West Side Mob leader Chet La Mare had sent word to East Side Mob leader Angelo Meli that he wanted a sitdown to discuss Mafia affairs and possibly end the feud, but Meli was no fool and he knew that it was not safe to meet with the treacherous La Mare. Meli figured that because Gaspar Milazzo was such a highly respected figure within the Detroit Mafia and known for his mediation skills he could send Milazzo in his place and La Mare would not take it as an insult as he would understand how Milazzo would be seen as the only man who could mediate this dispute so Meli asked Milazzo to go to the meeting in his place and Milazzo accepted. What was not known to Milazzo and Meli was that powerful New York Mafia Boss Joe Masseria had begun to support Chet La Mare in his bid to take over the Detroit Mafia, which was something that would not please Milazzo who was a close associate of Angelo Meli and his two right-hand men, Joe Zerilli and Bill Tocco. It's not known for certain whether or not Milazzo knew about Masseria's support of La Mare. Milazzo accepted Meli's proposal to have him attend the "sit-down" meeting with La Mare as Meli believed that La Mare wouldn't dare kill a Mafia Boss with Milazzo's respect and support knowing it was instantly start a war.

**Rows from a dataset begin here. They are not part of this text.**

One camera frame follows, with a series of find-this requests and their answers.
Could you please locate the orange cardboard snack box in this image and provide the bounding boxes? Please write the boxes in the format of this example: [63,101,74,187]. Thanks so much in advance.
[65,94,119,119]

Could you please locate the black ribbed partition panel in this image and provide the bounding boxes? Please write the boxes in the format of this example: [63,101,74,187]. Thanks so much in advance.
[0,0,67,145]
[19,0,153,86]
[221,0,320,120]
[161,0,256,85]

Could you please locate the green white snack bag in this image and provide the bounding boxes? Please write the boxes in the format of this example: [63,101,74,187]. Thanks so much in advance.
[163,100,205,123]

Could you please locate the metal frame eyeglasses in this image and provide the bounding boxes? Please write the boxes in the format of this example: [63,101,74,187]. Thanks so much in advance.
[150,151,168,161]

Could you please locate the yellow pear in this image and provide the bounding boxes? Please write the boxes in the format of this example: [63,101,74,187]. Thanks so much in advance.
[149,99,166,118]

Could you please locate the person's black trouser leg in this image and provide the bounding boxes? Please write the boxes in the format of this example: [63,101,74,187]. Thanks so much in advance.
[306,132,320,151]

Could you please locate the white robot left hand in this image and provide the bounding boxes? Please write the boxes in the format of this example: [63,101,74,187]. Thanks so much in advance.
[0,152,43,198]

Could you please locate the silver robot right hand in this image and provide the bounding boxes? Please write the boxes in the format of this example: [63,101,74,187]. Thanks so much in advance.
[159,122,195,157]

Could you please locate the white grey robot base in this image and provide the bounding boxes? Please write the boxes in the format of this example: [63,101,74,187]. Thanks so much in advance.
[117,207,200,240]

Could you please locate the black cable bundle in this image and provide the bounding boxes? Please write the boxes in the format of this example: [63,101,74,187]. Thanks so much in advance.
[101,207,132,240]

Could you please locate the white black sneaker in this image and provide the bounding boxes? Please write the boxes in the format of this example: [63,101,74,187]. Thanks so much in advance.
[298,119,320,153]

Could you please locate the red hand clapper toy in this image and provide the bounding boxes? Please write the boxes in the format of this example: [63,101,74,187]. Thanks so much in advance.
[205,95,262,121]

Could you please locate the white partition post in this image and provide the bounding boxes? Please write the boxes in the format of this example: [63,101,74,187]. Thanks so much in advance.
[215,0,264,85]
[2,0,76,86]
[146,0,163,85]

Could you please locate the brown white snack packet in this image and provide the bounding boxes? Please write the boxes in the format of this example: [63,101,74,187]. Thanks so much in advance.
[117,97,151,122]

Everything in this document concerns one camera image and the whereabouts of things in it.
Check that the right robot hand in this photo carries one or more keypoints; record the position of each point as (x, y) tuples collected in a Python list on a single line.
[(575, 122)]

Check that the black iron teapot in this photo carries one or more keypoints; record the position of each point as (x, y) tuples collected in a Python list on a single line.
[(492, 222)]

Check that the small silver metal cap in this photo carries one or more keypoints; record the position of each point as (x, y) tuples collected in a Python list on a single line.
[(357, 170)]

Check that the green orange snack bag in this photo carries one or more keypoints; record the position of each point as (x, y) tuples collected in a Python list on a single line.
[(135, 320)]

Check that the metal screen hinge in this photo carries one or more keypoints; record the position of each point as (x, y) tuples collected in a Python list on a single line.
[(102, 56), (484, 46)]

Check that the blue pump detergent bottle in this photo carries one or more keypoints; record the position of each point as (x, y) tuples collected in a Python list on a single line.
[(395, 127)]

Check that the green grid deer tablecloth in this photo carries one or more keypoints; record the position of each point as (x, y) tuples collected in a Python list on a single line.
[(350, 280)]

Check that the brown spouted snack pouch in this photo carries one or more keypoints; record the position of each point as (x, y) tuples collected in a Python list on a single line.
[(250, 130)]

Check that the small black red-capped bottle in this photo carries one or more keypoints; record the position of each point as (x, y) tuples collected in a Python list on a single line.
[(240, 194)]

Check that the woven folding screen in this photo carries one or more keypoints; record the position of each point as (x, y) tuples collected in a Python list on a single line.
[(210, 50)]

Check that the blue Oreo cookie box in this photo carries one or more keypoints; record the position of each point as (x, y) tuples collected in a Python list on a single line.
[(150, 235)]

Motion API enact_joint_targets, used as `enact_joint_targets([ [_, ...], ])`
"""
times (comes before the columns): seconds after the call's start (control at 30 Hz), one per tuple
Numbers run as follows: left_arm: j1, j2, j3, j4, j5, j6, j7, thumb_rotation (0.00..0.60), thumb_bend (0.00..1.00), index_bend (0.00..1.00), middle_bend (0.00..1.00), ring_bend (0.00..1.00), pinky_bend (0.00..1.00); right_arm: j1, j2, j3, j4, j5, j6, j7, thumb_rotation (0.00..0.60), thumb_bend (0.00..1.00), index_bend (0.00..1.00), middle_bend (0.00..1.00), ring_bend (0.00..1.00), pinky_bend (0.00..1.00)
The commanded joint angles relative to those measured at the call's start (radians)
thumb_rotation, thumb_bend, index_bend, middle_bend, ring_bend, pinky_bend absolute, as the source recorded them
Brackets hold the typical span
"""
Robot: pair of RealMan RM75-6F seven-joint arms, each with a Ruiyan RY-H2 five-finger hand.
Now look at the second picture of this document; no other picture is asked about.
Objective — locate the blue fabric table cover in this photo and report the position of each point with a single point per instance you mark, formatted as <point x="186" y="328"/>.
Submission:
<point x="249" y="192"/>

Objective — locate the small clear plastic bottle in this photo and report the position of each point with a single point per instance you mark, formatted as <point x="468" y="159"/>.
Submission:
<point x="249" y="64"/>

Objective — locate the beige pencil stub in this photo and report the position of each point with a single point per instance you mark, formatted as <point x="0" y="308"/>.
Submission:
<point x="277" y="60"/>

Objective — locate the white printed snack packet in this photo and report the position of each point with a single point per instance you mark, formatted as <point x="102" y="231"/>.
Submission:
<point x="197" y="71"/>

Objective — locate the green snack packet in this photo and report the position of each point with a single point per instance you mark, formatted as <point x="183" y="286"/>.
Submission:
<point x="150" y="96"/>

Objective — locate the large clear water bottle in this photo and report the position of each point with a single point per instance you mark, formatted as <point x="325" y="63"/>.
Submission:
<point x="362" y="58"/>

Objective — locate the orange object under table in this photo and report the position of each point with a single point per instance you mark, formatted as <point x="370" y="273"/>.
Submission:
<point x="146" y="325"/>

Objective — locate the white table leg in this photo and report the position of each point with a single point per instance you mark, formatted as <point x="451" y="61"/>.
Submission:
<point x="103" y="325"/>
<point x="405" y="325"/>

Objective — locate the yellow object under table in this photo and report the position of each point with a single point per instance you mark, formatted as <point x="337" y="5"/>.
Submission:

The meeting was set for the Vernor Highway Fish Market in Detroit and on May 31, 1930, Gaspar "The Peacemaker" Milazzo and his right-hand man and driver, Sam "Sasa" Parrino, attended the meeting in place of Angelo Meli and his associates. Milazzo and Parrino were seated and while awaiting La Mare or his representatives they began their lunch. Without comment two gunmen leaped out and unleashed a barrage of shotgun blasts that hit Milazzo in the head and killed him instantly, Parrino was hit in the chest, abdomen and arm and soon died. Gaspar Milazzo died at the age of 43. He left behind his wife, Rosaria, and four children.

==Aftermath==

The reactions to the murder of Gaspar Milazzo was one of shock and outrage, the men who were closely aligned with Milazzo such as Meli, Tocco and Zerilli called for vengeance and were determined to eliminate La Mare and his associates for such a disgraceful attack on a man who had been a friend to all who knew him, even La Mare whose safety in other Mafia territories outside of Detroit was assured by a Gaspar Milazzo with one phone call on many occasions. Some organized crime historians and writers believe that Milazzo had become the most senior Detroit mafiosi upon Catalanotte's death, but with Milazzo being murdered only 3 months after, there was no time for Milazzo to assume power as he was allegedly supposed to do, or if he could have. Some speculate that Chet La Mare became the top Boss in Detroit, but upon Milazzo's death his closest associates and supporters unleashed a wave of violence upon the La Mare faction and decimated it within a year with over 14 murders. La Mare himself would be betrayed and murdered by his own men less than a year later. While some organized crime historians and crime scholars speculate that Milazzo's murder started the bloody Castellammarese War in New York City between Joe "The Boss" Masseria and Milazzo's associate, Salvatore Maranzano. Others dispute this based on the fact that close Maranzano associate and ally Gaetano "Tommy" Reina was murdered in New York on Masseria's orders three months prior to Milazzo's killing, but it is widely believed or considered to be the first volley within the nationwide Mafia war that lasted from 1930 to 1931 being that Milazzo and Parrino were the first Castellammarese casualties of the war and that it was this huge insult against the Castellammarese that cemented their resolve and motivated them to go to war against Joe the Boss.

In 1999, Milazzo was portrayed by Ralph Santostephano in the television movie Bonanno: A Godfather's Story.